-- WHAT NEEDS TO BE DONE --
Return each line in the records below that includes "motion".

____________

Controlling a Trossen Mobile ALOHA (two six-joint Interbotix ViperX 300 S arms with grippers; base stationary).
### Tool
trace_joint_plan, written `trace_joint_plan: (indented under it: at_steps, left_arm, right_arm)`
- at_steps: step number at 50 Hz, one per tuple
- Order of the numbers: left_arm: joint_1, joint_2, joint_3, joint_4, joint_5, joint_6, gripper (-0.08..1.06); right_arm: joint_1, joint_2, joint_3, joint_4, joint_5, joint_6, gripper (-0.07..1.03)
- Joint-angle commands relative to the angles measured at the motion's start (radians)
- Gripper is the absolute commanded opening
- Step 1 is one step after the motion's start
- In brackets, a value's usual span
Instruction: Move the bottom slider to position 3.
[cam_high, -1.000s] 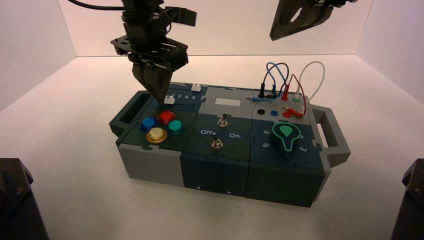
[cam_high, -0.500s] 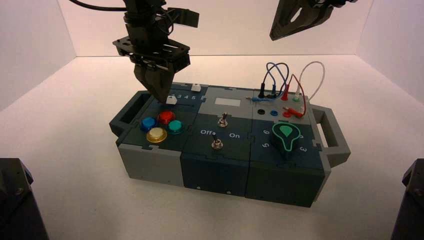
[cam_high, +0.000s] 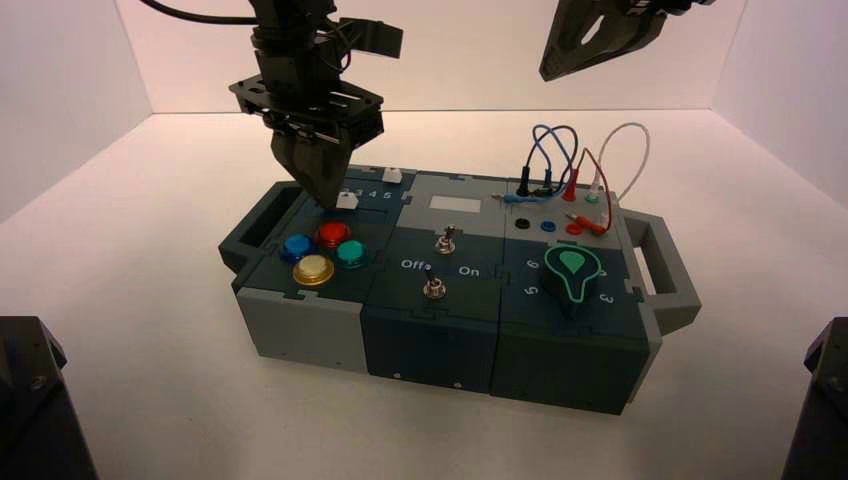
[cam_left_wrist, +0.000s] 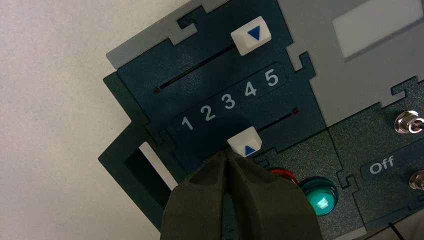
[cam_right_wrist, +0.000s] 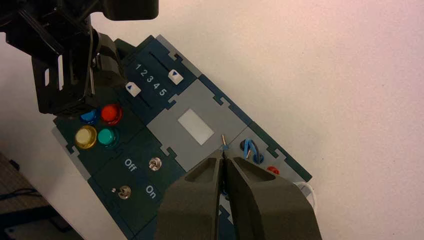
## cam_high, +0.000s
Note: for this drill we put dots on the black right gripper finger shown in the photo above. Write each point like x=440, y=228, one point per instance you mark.
x=563, y=50
x=629, y=26

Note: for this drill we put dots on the black banana socket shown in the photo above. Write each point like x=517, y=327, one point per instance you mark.
x=522, y=224

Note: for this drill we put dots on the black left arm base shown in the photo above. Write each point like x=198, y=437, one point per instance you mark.
x=33, y=411

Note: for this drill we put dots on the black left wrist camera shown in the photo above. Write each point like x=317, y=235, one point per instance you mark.
x=374, y=38

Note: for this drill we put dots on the red banana socket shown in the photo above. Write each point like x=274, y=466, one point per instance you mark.
x=574, y=229

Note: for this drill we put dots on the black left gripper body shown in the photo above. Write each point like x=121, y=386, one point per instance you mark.
x=311, y=106

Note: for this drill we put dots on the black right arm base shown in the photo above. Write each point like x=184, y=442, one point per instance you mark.
x=821, y=411

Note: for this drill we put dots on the dark green grey control box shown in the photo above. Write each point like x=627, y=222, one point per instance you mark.
x=430, y=344

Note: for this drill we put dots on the dark rotary knob green teardrop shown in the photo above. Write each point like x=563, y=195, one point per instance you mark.
x=571, y=281

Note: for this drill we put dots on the metal toggle switch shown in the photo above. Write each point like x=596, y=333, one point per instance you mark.
x=445, y=242
x=433, y=286

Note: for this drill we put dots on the green banana socket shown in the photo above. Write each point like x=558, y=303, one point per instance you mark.
x=591, y=197

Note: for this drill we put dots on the pale rectangular display screen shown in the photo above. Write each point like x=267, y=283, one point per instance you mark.
x=455, y=203

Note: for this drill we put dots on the blue banana socket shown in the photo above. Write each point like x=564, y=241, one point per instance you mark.
x=547, y=226

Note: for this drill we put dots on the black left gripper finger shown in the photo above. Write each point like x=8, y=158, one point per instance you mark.
x=298, y=159
x=331, y=172

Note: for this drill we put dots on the blue push button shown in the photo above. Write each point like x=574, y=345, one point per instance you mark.
x=297, y=248

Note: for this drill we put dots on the yellow push button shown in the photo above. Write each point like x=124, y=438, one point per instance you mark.
x=313, y=270

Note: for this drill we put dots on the white slider knob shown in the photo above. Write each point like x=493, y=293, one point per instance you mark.
x=346, y=201
x=393, y=175

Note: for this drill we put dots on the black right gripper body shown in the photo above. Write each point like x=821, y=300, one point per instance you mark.
x=676, y=5

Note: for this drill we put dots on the orange red push button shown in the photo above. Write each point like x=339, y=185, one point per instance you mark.
x=333, y=233

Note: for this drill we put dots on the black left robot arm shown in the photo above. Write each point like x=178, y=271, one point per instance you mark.
x=291, y=26

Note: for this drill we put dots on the teal push button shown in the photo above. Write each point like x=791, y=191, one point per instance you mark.
x=350, y=254

____________

-- ANSWER TO THIS PROBLEM --
- Joint-angle commands relative to the angles measured at the motion's start (radians)
- Step 1 is one step after the motion's start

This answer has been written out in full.